Proven Strategies for Avoiding Crashes: A Practical Guide
Bétancourt’s thought-provoking article stands out as a exemplary study, with individual paragraphs serving as engaging “teasers” that whet the reader’s appetite and invite further exploration.
In many real-world scenarios, a primary challenge arises from the inherent complexity of high-dimensional data, necessitating effective strategies for navigating this obstacle. In high-dimensional spaces, the density peak typically occurs at the center where it’s maximized; nonetheless, in reality, there can’t be much around it – akin to k-nearest neighbors, the more dimensions you add, the further your nearest neighbor becomes?
In the realm of physics, a crucial property called mass emerges as the product of two fundamental factors: quantity and density. It’s fascinating to note that this concept becomes increasingly diffuse when applied to higher-dimensional spaces.
Despite our best efforts, the elusive everyday set remains a challenge to uncover and maintain. As observed earlier, HMC leverages gradient data to converge towards the mode; however, by solely relying on the gradient of the log likelihood, it can stray from the target distribution and become stuck at a local maximum.

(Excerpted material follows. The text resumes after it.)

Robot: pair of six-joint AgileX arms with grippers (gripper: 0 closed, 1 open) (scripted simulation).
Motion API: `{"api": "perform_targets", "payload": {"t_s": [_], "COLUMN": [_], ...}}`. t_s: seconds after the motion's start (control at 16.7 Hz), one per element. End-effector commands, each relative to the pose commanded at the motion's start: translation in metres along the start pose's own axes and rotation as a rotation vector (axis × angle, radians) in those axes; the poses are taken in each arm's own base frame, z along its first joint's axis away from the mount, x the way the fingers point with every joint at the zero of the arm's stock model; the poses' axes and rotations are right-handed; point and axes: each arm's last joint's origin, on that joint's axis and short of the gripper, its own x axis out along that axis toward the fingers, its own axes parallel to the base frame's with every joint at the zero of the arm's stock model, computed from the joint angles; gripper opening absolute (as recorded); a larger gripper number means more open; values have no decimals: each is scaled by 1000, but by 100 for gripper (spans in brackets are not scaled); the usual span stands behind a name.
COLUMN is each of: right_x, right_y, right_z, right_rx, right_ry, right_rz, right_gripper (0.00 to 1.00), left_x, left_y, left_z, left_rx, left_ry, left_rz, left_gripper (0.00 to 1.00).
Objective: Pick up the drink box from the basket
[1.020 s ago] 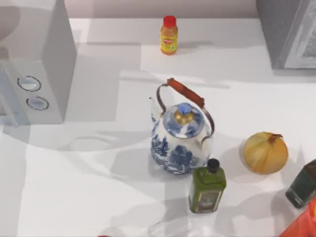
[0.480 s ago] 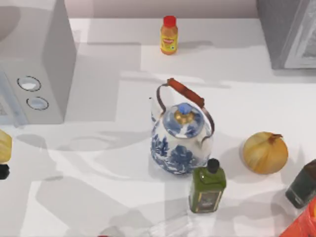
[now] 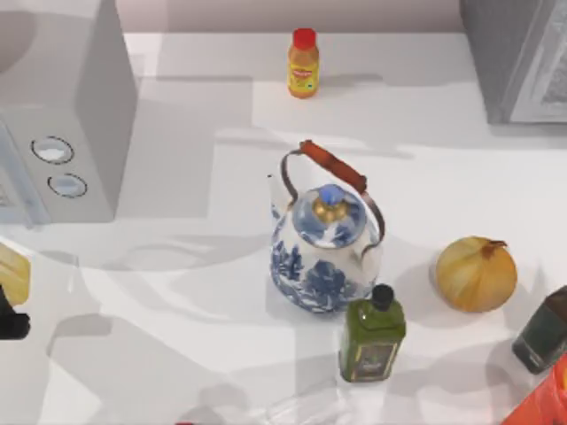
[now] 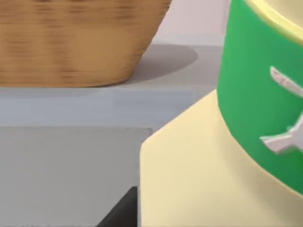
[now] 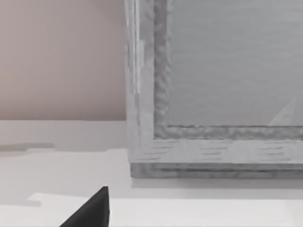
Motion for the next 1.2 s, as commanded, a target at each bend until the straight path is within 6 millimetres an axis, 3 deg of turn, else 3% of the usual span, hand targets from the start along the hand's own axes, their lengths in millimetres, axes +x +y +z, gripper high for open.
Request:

In this setting, momentum plays a crucial role – it offsets the gradient’s influence, ensuring the Markov chain remains within the designated scope. Here’s the satellite TV for PC analogy, as Bétancourt himself puts it:
Instead of attempting to create a few modes, a gradient, and a typical set, we can equivalently generate a few planets, a gravitational field, and an orbit (Determinant 14). The endeavour to investigate the mundane universe is replaced by a physical challenge: launching a satellite TV into a stable orbit around an imaginary planet, thereby blurring the lines between the theoretical and the tangible. As two distinct perspectives on the same mathematical framework exist, they are susceptible to similar afflictions. Since a satellite TV won’t survive a direct fall towards the Earth’s surface due to atmospheric friction and heat generated by air resistance, it would likely burn up or disintegrate before reaching the ground. Regardless of whether viewed from a probabilistic or biological standpoint, a devastating outcome is inevitable.
While the concept of bodily image may seem challenging, it offers a straightforward solution: even as stationary objects would crash into the planet if left unimpeded, we can maintain a stable orbit by imparting our satellite with sufficient momentum to offset the gravitational force. As we prepare to launch our satellite TV, it’s crucial that we carefully consider the momentum we impart. If we introduce insufficient transverse momentum with respect to the gravitational force, it is possible that the gravitational attraction may prove too strong, resulting in the satellite crashing into the planet. While incorporating a significant level of momentum, there is a risk that the gravitational force may prove too feeble to capture the satellite, instead allowing it to escape into the vastness of space.
And here’s the image I promised: Determine 16 from the paper.
And with this, we conclude. While reading this post, you might have gained valuable insights – unless you were already familiar with everything mentioned, in which case you probably wouldn’t have read it anyway. 😊
Thanks for studying!
Kruschke, John Ok. 2010. . 1st ed. Orlando, Florida, United States: Educational Press Incorporated
MacKay, David J. C. 2002. . New York, New York, United States: Cambridge University Press.